WORK INSTRUCTION =>
Only the pictures are to be left out; return the rest of the data exactly as it stands.
# # # # #
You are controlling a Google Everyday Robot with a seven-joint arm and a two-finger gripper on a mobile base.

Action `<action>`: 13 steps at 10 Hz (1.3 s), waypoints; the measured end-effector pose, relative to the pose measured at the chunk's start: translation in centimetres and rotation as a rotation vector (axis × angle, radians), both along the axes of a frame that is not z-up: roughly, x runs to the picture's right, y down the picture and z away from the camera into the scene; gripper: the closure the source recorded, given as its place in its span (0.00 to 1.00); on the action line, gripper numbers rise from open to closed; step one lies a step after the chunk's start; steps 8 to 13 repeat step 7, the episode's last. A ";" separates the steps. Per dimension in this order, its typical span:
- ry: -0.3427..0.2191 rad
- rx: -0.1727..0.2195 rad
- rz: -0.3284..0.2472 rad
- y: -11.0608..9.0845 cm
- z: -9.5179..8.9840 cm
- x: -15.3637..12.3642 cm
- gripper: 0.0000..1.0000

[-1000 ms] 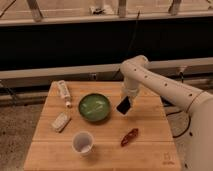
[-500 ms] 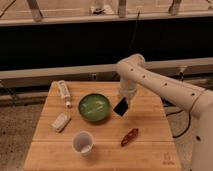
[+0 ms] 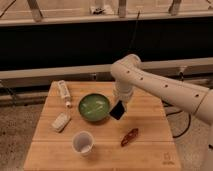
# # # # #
ANSWER BOX =>
You are controlling a Google Everyday Robot with a seven-joint arm and a two-finger gripper on a mobile base.

Action `<action>`: 13 steps at 10 Hz (1.3 s), waypoints; the measured end-effector pose, relative to the pose measured at the chunk's start: translation in centimetres and rotation as a rotation vector (axis × angle, radians), both along the axes of a frame that is not z-up: roughly, x runs to the picture's right, y down the picture and z away from the camera into the scene; gripper: the closure the source recorded, given as its place in its span (0.00 to 1.00); on the action line, gripper numbers rise from open to closed; step one lies a step after the chunk's start; steps 8 to 13 repeat step 7, the episode's last. A ";" separates the steps. Per dimension in this order, its typical span:
- ry: -0.3427..0.2191 rad
- rx: -0.1727..0.2195 rad
- rz: -0.3284..0.2472 rad
- y: -11.0608..9.0845 cm
- z: -9.5179..8.9840 cm
- x: -15.3637..12.3642 cm
- gripper: 0.0000..1.0000

[-1000 ms] 
[-500 ms] 
[+0 ms] 

Now the answer is complete.